Building Durable AI Agents with Cloudflare Project Think

On June 16, 2026, Cloudflare shipped Agents SDK v0.16.1 and with it Project Think, a durable runtime for long-running agents.

AI AgenticAI

June 22, 20267 min read12 sectionsBy Ahmed Abdullah

Building Durable AI Agents with Cloudflare Project Think

Introduction

On June 16, 2026, Cloudflare shipped Agents SDK v0.16.1 and with it Project Think, a durable runtime for long-running agents. The headline primitive is the fiber: a unit of agent work that checkpoints its own progress to a local SQLite database and resumes from the last checkpoint after a crash. This tutorial builds a research agent that survives a worker restart mid-run instead of starting the whole job over.

If you have ever shipped an agent that ran for two minutes, hit a deploy, and lost everything it had done, this is the part you were missing.

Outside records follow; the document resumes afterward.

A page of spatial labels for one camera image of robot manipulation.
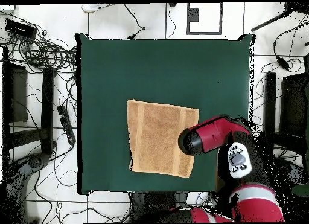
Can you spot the orange terry towel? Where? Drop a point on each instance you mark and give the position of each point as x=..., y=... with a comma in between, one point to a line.
x=157, y=137

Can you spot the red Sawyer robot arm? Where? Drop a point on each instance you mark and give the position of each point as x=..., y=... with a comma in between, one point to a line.
x=212, y=134

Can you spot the dark green table cloth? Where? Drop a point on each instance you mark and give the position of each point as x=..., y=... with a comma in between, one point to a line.
x=169, y=71

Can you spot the black power strip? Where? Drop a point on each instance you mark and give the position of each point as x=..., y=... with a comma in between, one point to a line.
x=66, y=125

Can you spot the grey framed square board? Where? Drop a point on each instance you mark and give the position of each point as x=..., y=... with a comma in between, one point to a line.
x=193, y=14

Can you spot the grey stand base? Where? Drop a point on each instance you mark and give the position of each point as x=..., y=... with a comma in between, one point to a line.
x=33, y=162

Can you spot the black power adapter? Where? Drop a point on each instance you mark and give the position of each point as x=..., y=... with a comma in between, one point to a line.
x=282, y=62

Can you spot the black tripod rod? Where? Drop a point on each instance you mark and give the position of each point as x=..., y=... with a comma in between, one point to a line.
x=270, y=21

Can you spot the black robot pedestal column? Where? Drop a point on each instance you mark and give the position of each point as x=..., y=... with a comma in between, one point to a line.
x=149, y=204

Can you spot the black metal frame stand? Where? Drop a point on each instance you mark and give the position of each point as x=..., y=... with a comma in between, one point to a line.
x=47, y=100
x=270, y=100

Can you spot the black network switch box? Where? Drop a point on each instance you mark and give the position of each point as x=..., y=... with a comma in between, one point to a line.
x=20, y=28

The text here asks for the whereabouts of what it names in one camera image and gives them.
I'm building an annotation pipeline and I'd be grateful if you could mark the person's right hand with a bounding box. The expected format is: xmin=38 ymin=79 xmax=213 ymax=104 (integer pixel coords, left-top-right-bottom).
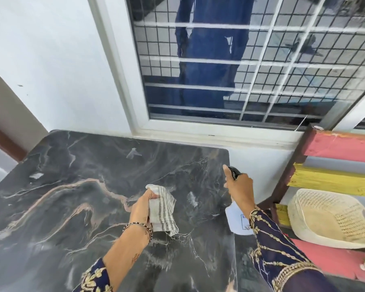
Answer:
xmin=223 ymin=165 xmax=256 ymax=212

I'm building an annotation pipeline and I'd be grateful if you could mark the person's left hand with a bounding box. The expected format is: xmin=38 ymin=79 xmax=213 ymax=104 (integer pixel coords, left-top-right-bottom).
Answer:
xmin=129 ymin=190 xmax=160 ymax=230

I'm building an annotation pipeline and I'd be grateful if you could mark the white grey-striped cleaning cloth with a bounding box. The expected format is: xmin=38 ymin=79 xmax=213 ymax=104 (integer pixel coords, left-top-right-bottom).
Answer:
xmin=145 ymin=184 xmax=179 ymax=238

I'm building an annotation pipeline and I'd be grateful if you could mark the white spray bottle black nozzle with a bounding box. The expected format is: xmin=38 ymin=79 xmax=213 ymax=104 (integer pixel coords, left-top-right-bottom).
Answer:
xmin=225 ymin=166 xmax=255 ymax=236

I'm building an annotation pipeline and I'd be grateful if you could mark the person's right forearm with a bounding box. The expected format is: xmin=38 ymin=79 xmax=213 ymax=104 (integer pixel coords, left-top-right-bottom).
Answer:
xmin=249 ymin=206 xmax=341 ymax=292

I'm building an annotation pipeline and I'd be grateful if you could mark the person's left forearm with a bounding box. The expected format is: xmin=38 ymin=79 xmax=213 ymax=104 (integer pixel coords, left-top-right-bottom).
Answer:
xmin=73 ymin=223 xmax=153 ymax=292

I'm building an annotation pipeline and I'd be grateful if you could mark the cream woven plastic basket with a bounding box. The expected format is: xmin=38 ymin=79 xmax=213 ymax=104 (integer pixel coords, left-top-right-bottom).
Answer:
xmin=287 ymin=188 xmax=365 ymax=250

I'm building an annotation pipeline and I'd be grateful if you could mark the multicoloured wooden slat bench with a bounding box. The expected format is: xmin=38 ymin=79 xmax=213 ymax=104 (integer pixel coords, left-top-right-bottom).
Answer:
xmin=269 ymin=125 xmax=365 ymax=284

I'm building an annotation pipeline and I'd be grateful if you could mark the white metal window grille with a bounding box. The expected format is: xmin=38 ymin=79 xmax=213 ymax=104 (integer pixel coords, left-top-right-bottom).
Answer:
xmin=126 ymin=0 xmax=365 ymax=131

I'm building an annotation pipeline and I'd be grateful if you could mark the beaded wrist bracelet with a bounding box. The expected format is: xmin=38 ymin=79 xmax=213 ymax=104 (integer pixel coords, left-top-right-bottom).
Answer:
xmin=122 ymin=222 xmax=153 ymax=243

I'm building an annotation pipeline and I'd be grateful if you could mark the white window frame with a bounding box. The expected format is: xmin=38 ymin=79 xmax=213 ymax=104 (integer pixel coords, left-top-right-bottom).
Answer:
xmin=88 ymin=0 xmax=365 ymax=150

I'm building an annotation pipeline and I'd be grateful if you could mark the brown wooden door frame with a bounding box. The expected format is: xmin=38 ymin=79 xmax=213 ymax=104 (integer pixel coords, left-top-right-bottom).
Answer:
xmin=0 ymin=118 xmax=28 ymax=162

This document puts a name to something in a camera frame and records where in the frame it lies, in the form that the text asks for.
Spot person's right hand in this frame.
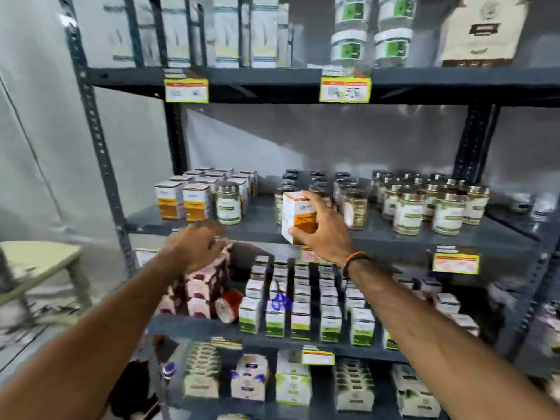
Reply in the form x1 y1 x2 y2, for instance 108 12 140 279
287 190 356 265

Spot person's left forearm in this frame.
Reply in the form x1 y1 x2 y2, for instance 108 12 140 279
0 253 186 420

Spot person's left hand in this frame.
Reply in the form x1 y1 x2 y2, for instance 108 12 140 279
164 220 229 274

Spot rows of green-banded white boxes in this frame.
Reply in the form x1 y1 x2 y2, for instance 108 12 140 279
238 255 400 351

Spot row of tall white boxes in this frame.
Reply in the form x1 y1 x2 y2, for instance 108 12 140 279
100 0 295 69

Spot beige paper pouch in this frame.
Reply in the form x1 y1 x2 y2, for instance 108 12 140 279
441 0 531 69

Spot group of blurred white jars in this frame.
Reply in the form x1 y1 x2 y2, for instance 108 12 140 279
509 192 557 222

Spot person's right forearm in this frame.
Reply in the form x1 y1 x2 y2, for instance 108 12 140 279
348 257 560 420

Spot red and white jar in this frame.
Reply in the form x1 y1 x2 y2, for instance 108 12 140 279
214 289 244 324

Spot group of gold-lid jars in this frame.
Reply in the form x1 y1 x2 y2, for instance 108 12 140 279
371 170 491 237

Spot stack of cream packets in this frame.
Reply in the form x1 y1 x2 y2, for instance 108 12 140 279
183 343 222 399

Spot long white green box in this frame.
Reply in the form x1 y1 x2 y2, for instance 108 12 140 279
390 364 442 419

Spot stack of white green packets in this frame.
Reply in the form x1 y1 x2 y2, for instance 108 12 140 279
334 358 375 412

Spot pale green wooden stool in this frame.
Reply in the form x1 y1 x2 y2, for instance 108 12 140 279
0 240 93 325

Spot white box with green print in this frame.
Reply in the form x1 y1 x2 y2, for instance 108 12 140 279
275 349 313 407

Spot group of small white boxes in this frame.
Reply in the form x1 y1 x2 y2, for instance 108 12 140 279
394 271 480 337

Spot silver-lid jar with green label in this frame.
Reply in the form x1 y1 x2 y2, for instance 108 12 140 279
216 182 243 226

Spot white box with blue print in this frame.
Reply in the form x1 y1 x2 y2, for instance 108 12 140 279
230 353 270 402

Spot orange and black wristband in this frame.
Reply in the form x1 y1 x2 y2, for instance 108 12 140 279
342 251 373 279

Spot white-lid jar with green label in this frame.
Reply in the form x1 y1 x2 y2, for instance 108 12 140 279
334 0 373 34
378 0 417 32
374 28 414 69
331 30 368 67

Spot black bag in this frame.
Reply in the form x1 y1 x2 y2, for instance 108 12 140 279
115 358 160 420

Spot stack of pink boxes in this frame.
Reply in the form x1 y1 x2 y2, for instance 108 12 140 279
154 242 233 321

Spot white and orange carton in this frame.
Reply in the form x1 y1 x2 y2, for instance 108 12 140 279
281 191 320 246

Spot group of dark-lid jars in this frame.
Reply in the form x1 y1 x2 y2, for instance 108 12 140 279
274 169 369 231

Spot group of orange-banded white boxes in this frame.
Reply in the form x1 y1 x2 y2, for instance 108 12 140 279
154 167 259 224

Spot dark grey metal shelf rack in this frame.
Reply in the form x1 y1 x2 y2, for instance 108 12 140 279
57 0 560 420

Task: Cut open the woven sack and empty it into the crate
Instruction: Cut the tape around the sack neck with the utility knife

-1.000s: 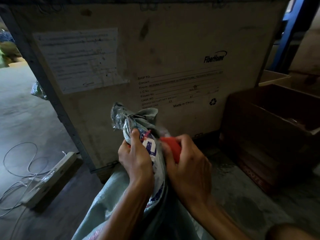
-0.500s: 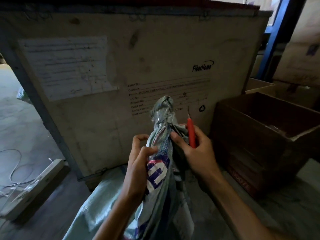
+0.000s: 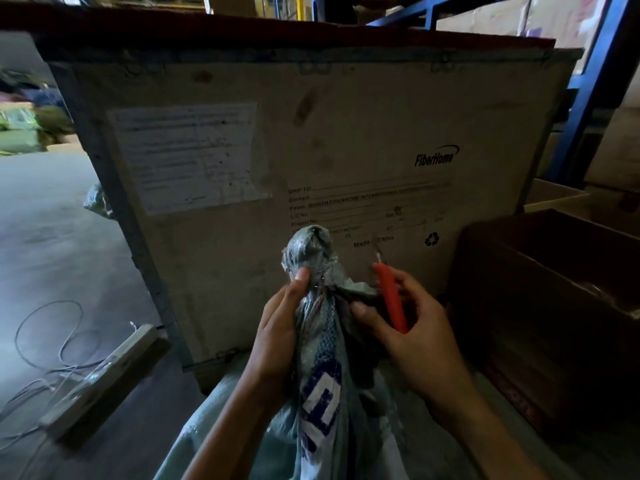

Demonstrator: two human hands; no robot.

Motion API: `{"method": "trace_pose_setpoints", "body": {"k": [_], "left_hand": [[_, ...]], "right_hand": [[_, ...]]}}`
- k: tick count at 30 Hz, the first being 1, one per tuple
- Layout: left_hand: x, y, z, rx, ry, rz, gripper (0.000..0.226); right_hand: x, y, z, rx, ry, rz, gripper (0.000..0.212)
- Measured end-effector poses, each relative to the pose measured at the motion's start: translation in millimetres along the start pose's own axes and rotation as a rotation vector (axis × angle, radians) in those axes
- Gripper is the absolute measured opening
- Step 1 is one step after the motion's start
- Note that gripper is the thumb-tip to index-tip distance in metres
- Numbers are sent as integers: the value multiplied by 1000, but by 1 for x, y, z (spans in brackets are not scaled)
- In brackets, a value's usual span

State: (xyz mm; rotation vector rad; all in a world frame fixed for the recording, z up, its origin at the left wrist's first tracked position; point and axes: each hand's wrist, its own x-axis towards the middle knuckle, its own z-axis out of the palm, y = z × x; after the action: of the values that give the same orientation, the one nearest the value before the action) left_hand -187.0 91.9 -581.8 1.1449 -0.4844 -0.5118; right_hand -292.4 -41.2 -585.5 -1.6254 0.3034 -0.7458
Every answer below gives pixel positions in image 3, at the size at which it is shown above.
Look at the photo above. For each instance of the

What durable execution actually means

Durable execution means the progress of a long task is persisted as the task runs, not after it finishes. A normal request is stateless. If the process dies at 80%, the 80% is gone, and the only honest thing the system can do is run all of it again.

Durable execution flips that. The runtime records where the work got to, in storage that outlives the process. When the process comes back, it reads the last recorded point and continues. The unit of work becomes resumable rather than disposable. That is the whole idea, and everything in Project Think is an implementation detail underneath it.

What a fiber is in the Agents SDK

In Project Think, a fiber is a durable invocation that can checkpoint its own instruction pointer. You wrap a block of agent work in runFiber(name, callback). Inside the callback you call ctx.stash(data) to persist intermediate state to the agent's co-located SQLite database. If the worker restarts mid-fiber, the SDK recovers the fiber, fires onFiberRecovered(ctx), and hands you back the stashed state so you can resume from the last checkpoint instead of the beginning.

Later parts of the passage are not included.